【特集】発生から半年「能登半島地震」 宮城から被災地に派遣<自治体職員>に聞く 復興を下支え
石川県能登町の議場は、全国から集まった派遣職員のミーティングルームに、電子コンロとパソコン。
写真を撮影した宮城県消防課の佐藤康幸さん(58)。
「能登町の職員が、不眠不休のような状況で、かなり疲弊していると感じた」
佐藤さんは、今年1月の1週間 能登町役場に寝泊まりしながら、宮城県との連絡員として活動した。
佐藤さんが持ち込んだのが、東日本大震災での宮城県の対応をまとめた記録誌だ。
発災半年間で100回近く開かれた宮城県の災害対策本部会議でのやり取りなどを、詳細に記録している。
宮城県消防課・佐藤康幸さん
「大きな災害の経験がないと、その場その場の対応。
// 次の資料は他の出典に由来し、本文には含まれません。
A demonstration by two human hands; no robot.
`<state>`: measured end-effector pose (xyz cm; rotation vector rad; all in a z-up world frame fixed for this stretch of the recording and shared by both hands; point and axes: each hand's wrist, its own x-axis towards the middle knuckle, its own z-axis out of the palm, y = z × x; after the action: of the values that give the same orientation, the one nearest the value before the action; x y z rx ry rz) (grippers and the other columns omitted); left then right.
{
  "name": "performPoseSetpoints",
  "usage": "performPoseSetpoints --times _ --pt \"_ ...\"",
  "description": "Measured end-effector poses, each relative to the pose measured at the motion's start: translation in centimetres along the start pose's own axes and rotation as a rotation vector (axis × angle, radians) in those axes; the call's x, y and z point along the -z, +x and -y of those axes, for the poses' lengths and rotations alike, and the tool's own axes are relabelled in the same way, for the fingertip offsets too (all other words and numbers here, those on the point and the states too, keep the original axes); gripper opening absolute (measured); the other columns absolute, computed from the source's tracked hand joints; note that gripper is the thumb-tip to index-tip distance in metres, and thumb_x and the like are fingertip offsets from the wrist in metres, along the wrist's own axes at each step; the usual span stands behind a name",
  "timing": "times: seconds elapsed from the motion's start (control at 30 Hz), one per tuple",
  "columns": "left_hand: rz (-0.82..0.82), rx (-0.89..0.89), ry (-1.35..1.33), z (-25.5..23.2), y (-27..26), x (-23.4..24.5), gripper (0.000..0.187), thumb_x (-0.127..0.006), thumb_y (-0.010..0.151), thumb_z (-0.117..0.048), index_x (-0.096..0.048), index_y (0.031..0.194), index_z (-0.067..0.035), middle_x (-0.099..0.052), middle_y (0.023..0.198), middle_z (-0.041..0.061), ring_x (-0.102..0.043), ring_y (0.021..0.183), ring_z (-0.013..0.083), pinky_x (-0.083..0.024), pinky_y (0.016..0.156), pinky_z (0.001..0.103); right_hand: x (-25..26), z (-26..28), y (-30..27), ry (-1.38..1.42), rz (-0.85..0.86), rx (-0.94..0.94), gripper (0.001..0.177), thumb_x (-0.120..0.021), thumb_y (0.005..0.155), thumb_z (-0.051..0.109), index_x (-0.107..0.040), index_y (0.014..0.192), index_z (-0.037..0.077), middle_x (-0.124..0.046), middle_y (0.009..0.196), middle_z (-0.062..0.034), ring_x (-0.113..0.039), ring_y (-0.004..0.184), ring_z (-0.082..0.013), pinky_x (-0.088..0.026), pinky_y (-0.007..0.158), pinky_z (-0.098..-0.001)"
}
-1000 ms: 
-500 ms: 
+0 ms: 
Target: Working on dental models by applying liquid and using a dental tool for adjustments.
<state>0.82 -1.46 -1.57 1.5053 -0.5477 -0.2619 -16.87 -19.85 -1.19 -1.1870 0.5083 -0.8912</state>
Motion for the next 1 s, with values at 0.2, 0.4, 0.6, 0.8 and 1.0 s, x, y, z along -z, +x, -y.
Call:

目の前に起きている事象にしか対応できなくなるので、今回能登に派遣になった際にも持ち込みました」
「東日本大震災」の後に宮城県職員となった芳賀湧喜さん(31)も、今回 能登町に派遣された。
宮城県防災推進課・芳賀湧喜さん
「寒い中みんな避難所生活とか送られるという状況になるかと思いましたので、震災を経験した身としても胸が痛いというかそういった思いを感じました」
13年前は高校生だった芳賀湧喜さん。
宮城・気仙沼市にあった自宅は、津波で被害を受けた。
能登で見た光景は、「東日本大震災」と重なったと言う。
「能登半島地震」では、これまでに宮城県内の自治体からのべ428人の職員が派遣されている。
宮城県では、ベテランと若手を一緒に派遣することで災害対応の経験を継承する取り組みを行っている。
宮城県防災推進課・芳賀湧喜さん
「私と一緒に行った職員の上司が、震災当時の対応の経験を私に教えていただきながら、能登町の支援をするためにいろいろな助言とか伝えてくれた」
半年が過ぎても、地震の爪痕はそのまま。
現在、石川県志賀町の被災者支援窓口で生活支援金の申請や公費解体の業務にあたるのが、石巻市から1年間の長期派遣されている及川剛さん(60)。
石巻市職員・及川剛さん
「住民にも寄り添うと同時に、職員にも寄り添っていきたい。自分たちが経験したこととか思いとかね」
「東日本大震災」で、及川さんは発災直後は避難所の運営。
その後は、集団移転団地の用地買収に奔走した。
石巻市職員・及川剛さん
「長い時間が要すると思います。公費解体もそうだし、道路整備もそうだし、いろんな面で元の生活に戻るのは相当な時間がかかる」
被災した建物を自治体が取り壊す「公費解体」は、2万棟を超える申請に対して、解体が完了したのはわずか4%にとどまっている。
石巻市職員・及川剛さん
「安心した生活を送れるような体制づくりが求められると思うし、こちらの職員はそれに向けて一生懸命働いてるので、我々派遣で来ている職員はそこにちょっとでも役立つことができれば」
石川県の被災地には、宮城県から現在23人の自治体職員がおよそ1年の長期で派遣されている。